C'est en 1950, dans le cadre du congrès de l'Union internationale du notariat latin tenu à Madrid, que l'idée de créer un registre national des testaments a été lancée pour la première fois. À l'époque, la société s'urbanise avec la poussée de l'industrialisation. La population devient de plus en plus mobile. Il n'est plus rare que, au fil de leur vie, les gens fassent appel aux services de plus d'un notaire à la faveur de leur migration. Il devient alors de plus en plus difficile de retracer avec certitude le dernier testament d'une personne lors du règlement d'une succession.
C'est dans ce contexte qu'est né le Registre des dispositions testamentaires, le 1er janvier 1961. Celui-ci ne reçoit pas une copie des actes, mais contient plutôt les noms de toutes les personnes qui ont fait un testament notarié, leur occupation, leur ville de résidence, la date du testament et le nom du notaire. Bimensuellement, les notaires doivent y inscrire obligatoirement tous les testaments qu'ils rédigent.
Très rapidement, les notaires et la population ont saisi les avantages de ce système facile d'accès. Durant sa première année d'existence, le Registre a reçu plus de 53 000 inscriptions de testaments et 33 recherches y ont été effectuées.
Au départ, tout le travail était effectué de façon manuelle. Très rapidement, on a décidé de mécaniser les inscriptions. L'informatisation des opérations s'est poursuivie au fil des ans. Elle permettait d'améliorer les processus et de réduire les délais pour la production des certificats de recherche.
Dès le début, le Registre a suscité l'intérêt des autres notariats à travers le monde. Quelques délégations, dont celles de la Belgique et de la France, sont venues étudier comment fonctionnait ce système novateur. D'ailleurs, ces deux notariats ont implanté un système semblable en 1977!
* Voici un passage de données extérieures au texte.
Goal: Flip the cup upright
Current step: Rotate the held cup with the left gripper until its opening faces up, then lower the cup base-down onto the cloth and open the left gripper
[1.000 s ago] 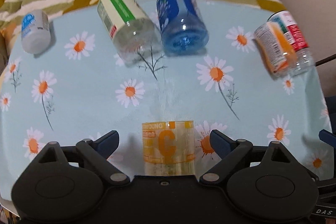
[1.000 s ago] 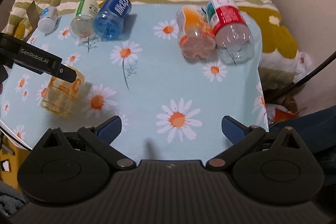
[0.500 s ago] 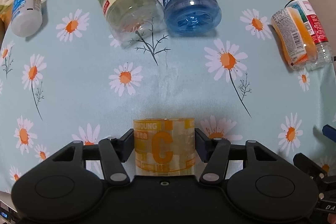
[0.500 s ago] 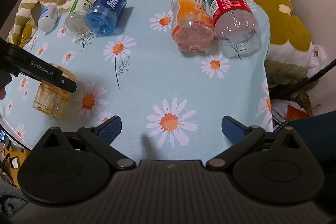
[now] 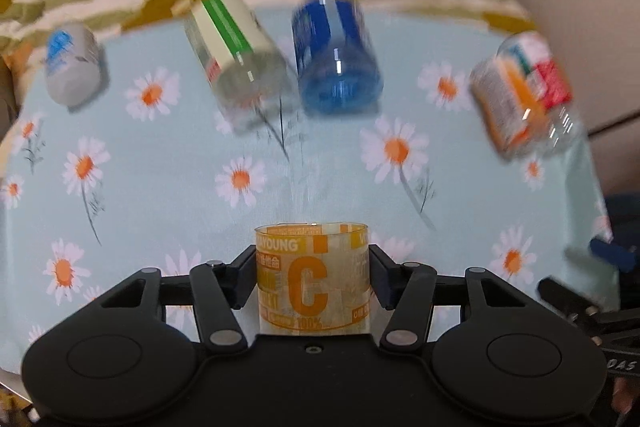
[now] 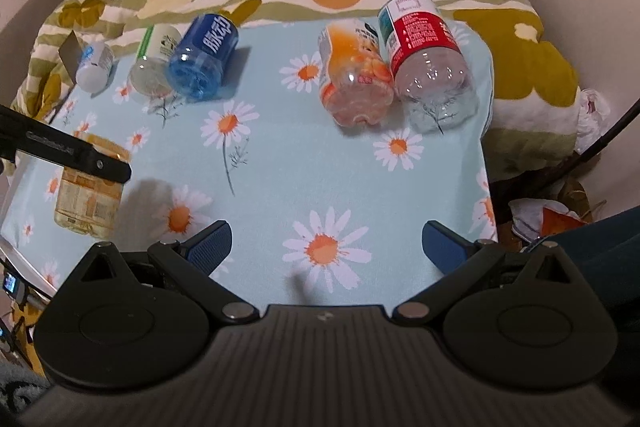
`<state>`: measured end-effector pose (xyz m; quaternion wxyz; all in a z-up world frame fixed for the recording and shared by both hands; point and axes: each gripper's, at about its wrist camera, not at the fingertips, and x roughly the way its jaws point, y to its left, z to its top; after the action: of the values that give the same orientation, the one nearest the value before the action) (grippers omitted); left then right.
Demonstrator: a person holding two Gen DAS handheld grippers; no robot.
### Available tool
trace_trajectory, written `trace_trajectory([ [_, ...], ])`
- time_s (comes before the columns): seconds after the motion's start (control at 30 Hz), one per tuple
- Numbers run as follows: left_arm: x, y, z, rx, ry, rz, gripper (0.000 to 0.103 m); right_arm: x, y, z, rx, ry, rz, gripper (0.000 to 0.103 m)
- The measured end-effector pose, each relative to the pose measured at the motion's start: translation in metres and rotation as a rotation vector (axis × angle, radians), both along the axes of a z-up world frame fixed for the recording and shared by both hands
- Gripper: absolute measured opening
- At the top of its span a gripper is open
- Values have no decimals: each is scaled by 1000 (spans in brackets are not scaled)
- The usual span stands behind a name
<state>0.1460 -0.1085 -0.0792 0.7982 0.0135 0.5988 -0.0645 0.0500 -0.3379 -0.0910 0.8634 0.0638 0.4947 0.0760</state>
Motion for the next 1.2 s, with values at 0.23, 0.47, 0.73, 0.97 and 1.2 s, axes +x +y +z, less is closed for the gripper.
trace_trajectory([
  [0.23,-25,13,-2,-80,-380,84,62,-2,14,-8,48,-1,-37,103],
  [0.47,-37,15,-32,-130,-598,118,62,-13,27,-18,8,-48,-28,103],
  [0.73,-57,14,-52,-112,-648,109,63,-20,41,-18,-18,-92,15,103],
  [0.97,-74,9,-50,-66,-625,70,63,-26,42,-18,-6,-94,21,103],
  [1.2,-77,4,-49,-33,-602,41,63,-29,40,-15,0,-107,14,103],
])
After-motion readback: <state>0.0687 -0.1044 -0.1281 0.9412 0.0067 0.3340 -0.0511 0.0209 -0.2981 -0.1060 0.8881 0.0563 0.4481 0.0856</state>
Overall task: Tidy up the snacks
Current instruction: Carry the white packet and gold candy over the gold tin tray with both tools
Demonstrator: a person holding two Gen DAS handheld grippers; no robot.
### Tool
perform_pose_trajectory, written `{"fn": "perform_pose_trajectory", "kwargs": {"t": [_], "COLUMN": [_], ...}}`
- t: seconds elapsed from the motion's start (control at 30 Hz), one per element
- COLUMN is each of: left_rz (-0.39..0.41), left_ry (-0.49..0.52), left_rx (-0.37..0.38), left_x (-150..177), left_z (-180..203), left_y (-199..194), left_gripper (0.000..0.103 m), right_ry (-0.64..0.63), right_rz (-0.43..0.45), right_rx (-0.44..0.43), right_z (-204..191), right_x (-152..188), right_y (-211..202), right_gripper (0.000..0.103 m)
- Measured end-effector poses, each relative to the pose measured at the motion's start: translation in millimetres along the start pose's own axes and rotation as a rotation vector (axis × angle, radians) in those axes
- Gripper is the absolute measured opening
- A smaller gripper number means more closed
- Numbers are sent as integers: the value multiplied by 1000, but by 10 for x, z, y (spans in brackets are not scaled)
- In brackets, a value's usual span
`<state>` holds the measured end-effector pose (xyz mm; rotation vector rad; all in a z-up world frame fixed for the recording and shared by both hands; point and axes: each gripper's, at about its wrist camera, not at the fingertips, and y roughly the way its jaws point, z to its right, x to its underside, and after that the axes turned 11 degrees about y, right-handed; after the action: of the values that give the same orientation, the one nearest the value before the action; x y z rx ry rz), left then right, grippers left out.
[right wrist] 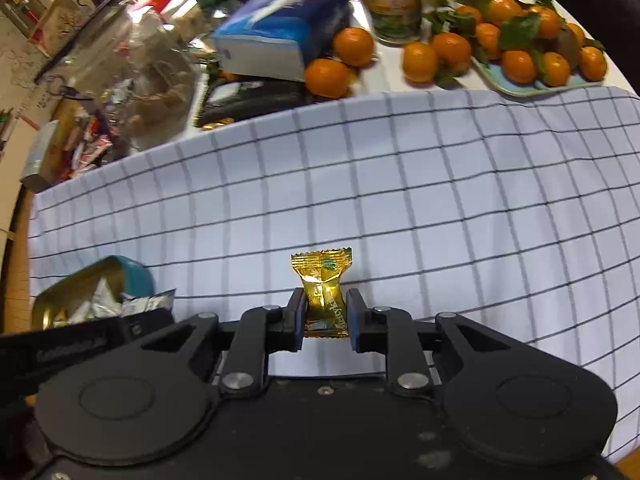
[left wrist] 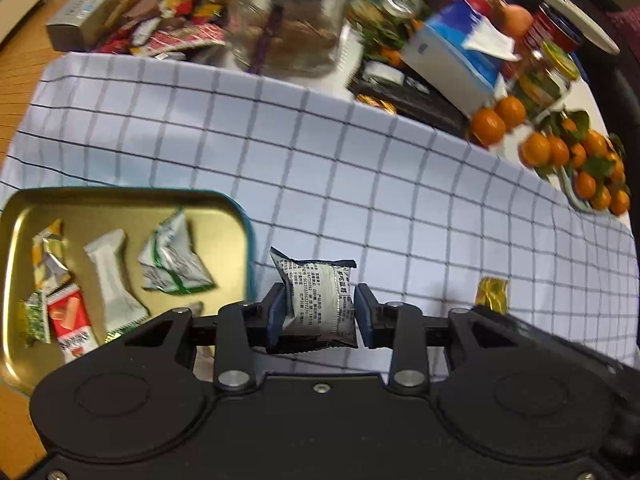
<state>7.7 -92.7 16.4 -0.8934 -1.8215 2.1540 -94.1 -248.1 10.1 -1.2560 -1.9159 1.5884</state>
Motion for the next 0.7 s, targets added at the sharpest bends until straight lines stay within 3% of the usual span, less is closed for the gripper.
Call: {"fn": "perform_pose_trajectory", "kwargs": {"t": [0.17,0.7], "left_rz": [32,-10], "left_ry": [-36,-70], "left_rx": [-83,-150], "left_x": [-47,112], "left_z": [-144,-463], "left_y": [-24,35], "left_gripper": [45,45], "right_ry": [-32,-79], "right_rz": [-17,-76], "right_rx": [-58,-91], "right_z": [-289,-608], "right_x": [91,259], "right_y": [-49,3], "right_gripper": [23,23]}}
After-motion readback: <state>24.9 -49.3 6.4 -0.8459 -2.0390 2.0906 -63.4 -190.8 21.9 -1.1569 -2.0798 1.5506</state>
Le Registre n'a jamais cessé d'évoluer. En 1978, alors qu'il dépasse le cap du million d'inscriptions, on décide d'admettre, en plus des testaments notariés, les testaments olographes et ceux faits devant témoins, à la condition qu'ils soient déposés dans le greffe du notaire. Puis, pour faciliter la procédure de recherche, on exige que les notaires ajoutent la date de naissance et le numéro d'assurance sociale du testateur. Ces informations supplémentaires permettent de retrouver plus aisément le testament de la personne décédée et de garantir son identité. En effet, au Québec, c'est par centaine que l'on compte des « Joseph Tremblay » ou des « Denis Côté ».
Lors de la recherche d'un testament antérieur aux années 80, la requête dans la base de données peut produire jusqu'à 700 résultats. Il faut alors les vérifier un par un pour comparer les données et s'assurer qu'il s'agit de la bonne personne. L'information secondaire se révèle alors fort importante pour retracer le bon testament.
Mai 1999 marque une étape importante de l'histoire du Registre. En effet, c'est à ce moment que l'on a implanté un nouveau système informatique qui a permis de pousser encore plus loin l'informatisation des opérations et de bénéficier des avantages offerts par la transmission électronique EDI et la signature numérique des notaires.
Le nouveau système informatique est notamment en mesure de faire le transfert informatique des rapports de testaments portant la signature numérique du notaire. Actuellement, près de 90 % des inscriptions nous sont envoyées de façon électronique, et ce nombre augmente constamment.
Composée d'une vingtaine de personnes, l'équipe des Registres des dispositions testamentaires et des mandats de la Chambre des notaires du Québec a traité l'an dernier plus de 300 000 inscriptions et près de 55 000 recherches. Tout est mis en oeuvre pour répondre efficacement et rapidement aux besoins de la population et des notaires.